Mesurer l’univers lointain
La sensibilité de l’analyse spectrale du JWST a permis aux chercheurs de mesurer les distances précises et donc l’âge des galaxies dans l’univers primitif. Les membres de l’équipe Pablo Arrabal Haro, du NOIRLab de la National Science Foundation, et Seiji Fujimoto, chercheur postdoctoral et boursier Hubble à l’UT Austin, ont identifié 11 galaxies qui existaient 470 millions à 675 millions d’années après le Big Bang. Ces galaxies sont non seulement extrêmement éloignées, mais leur luminosité, compte tenu du grand nombre de galaxies détectées, est également remarquable. Cela remet en cause la théorie selon laquelle le JWST détecterait moins de galaxies à ces distances.
« Je suis impressionné par la quantité de spectres très détaillés de galaxies lointaines que Webb a renvoyés », a déclaré Arrabal Haro. « Ces données sont absolument incroyables.
Comprendre l’évolution des galaxies à l’avenir
Ces galaxies forment rapidement des étoiles mais n’ont pas encore accumulé la même complexité chimique que les galaxies plus proches.
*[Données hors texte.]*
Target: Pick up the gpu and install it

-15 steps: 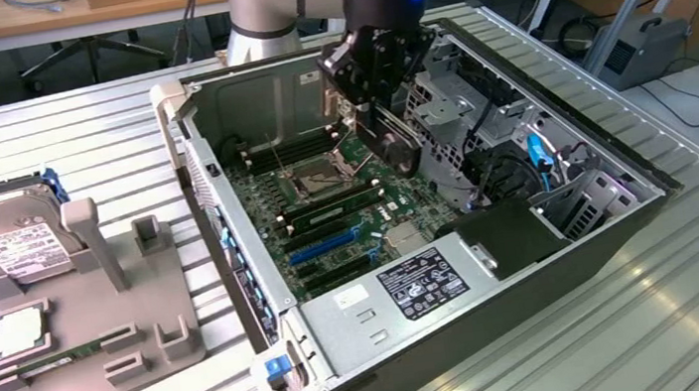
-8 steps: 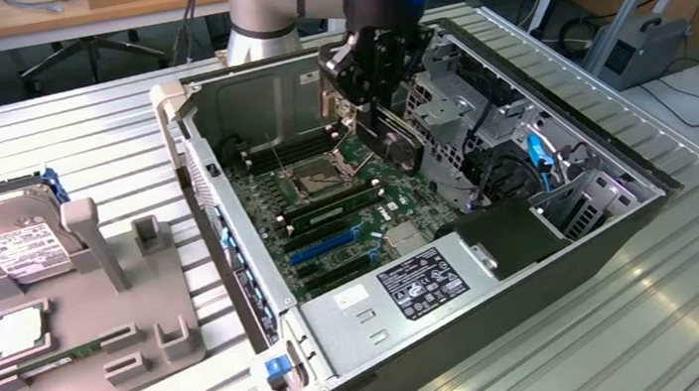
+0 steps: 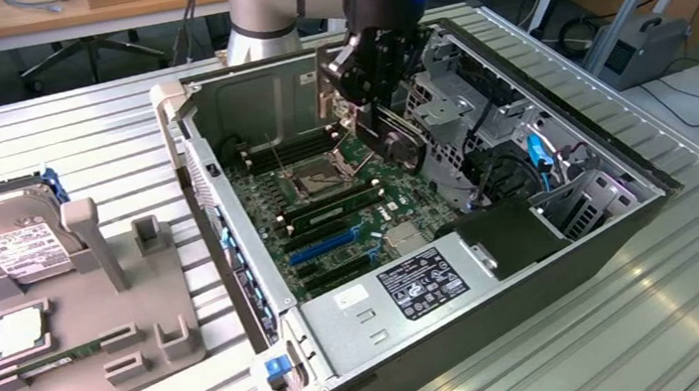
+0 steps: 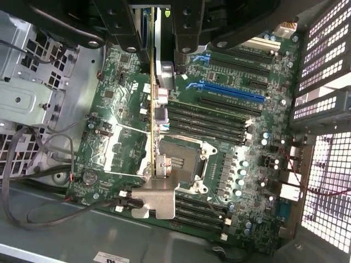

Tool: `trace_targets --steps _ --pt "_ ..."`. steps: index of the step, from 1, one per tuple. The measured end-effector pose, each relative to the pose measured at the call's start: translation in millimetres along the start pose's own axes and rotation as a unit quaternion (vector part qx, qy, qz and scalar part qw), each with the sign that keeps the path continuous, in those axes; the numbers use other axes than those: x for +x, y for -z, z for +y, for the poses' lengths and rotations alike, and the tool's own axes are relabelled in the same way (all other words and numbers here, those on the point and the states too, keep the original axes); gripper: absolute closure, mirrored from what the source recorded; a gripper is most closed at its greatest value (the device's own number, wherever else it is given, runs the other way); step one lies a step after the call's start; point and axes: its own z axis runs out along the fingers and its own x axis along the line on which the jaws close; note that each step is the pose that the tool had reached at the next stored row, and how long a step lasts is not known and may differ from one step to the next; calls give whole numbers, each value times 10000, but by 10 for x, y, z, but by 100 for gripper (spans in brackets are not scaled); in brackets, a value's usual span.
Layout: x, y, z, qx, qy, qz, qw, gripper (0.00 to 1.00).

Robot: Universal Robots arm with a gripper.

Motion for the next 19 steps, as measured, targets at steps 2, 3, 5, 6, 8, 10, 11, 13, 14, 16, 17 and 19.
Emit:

« Webb a été le premier à détecter certaines de ces galaxies », explique Fujimoto. « Cet ensemble, ainsi que d’autres galaxies lointaines que nous pourrons identifier à l’avenir, pourraient modifier notre compréhension de la formation des étoiles et de l’évolution des galaxies au cours de l’histoire cosmique », a-t-il ajouté.
Pour en savoir plus sur cette découverte, voir Webb Detects Most Distant Active Supermassive Black Hole.
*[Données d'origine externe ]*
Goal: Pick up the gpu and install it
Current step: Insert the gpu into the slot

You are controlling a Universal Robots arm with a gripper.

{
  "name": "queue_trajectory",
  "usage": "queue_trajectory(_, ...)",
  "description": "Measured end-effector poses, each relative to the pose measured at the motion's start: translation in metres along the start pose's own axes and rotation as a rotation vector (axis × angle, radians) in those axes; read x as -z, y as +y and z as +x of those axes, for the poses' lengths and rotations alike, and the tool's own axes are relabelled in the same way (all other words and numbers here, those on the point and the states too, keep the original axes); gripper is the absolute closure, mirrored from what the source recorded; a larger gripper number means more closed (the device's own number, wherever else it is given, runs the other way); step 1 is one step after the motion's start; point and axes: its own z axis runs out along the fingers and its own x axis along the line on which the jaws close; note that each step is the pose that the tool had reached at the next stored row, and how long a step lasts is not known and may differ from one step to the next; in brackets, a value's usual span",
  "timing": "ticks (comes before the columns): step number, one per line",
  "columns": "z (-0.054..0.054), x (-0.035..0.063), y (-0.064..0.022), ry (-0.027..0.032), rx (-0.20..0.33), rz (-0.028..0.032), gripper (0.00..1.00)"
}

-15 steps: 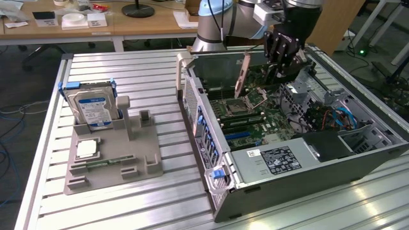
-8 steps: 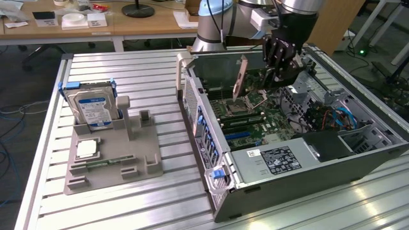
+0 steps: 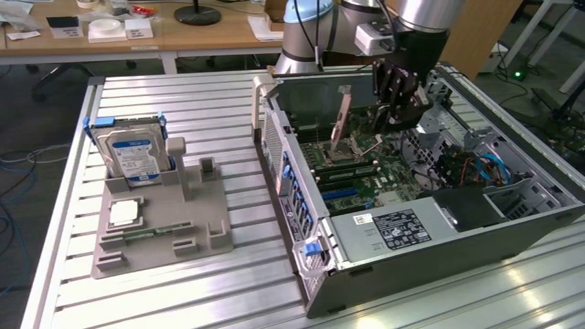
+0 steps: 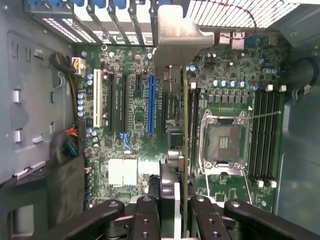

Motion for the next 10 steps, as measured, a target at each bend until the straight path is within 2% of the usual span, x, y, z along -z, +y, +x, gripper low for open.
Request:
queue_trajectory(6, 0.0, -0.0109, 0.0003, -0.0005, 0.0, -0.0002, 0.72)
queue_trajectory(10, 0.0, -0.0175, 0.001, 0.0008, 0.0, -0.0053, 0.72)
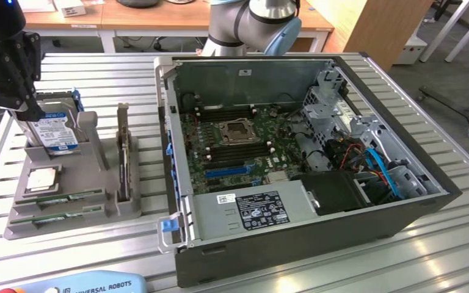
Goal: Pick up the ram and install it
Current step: 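Pick up the ram and move it above insertion slot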
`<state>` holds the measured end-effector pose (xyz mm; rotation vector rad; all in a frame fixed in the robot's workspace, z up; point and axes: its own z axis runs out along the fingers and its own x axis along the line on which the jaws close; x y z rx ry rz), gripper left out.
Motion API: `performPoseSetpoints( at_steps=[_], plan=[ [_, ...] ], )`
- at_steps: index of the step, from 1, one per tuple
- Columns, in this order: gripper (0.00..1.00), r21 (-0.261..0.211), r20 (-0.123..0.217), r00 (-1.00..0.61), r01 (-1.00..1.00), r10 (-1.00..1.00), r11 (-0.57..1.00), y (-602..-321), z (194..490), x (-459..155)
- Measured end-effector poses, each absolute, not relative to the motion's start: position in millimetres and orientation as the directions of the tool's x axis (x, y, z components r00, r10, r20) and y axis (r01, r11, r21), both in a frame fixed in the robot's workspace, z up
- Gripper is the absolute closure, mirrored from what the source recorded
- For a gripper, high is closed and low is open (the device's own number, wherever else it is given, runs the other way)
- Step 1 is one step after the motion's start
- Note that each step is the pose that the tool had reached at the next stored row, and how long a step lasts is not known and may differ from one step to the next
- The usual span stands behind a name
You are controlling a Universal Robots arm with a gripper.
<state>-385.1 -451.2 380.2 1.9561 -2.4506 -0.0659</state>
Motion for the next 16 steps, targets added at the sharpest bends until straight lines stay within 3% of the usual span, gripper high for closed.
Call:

L’équipe a publié plusieurs articles initiaux sur les données de l’étude CEERS dans une édition spéciale de The Astrophysical Journal Letters le 6 juillet : « A CEERS Discovery of an Accreting Supermassive Black Hole 570 Myr after the Big Bang : Identifying a Progenitor of Massive z > ; 6 Quasars », sous la direction de Larson, « Hidden Little Monsters : Identification spectroscopique d’AGN de faible masse et à large ligne à z > ; 5 avec le CEERS », sous la direction de Kocevski, « Confirmation spectroscopique des galaxies sélectionnées par le CEERS NIRCam à z≃8-10 », sous la direction d’Arrabal Haro, et « Confirmation spectroscopique par le CEERS des galaxies candidates sélectionnées par le NIRCam à z ≳ 8 avec le JWST/NIRSpec : Caractérisation initiale de leurs propriétés », sous la direction de Fujimoto.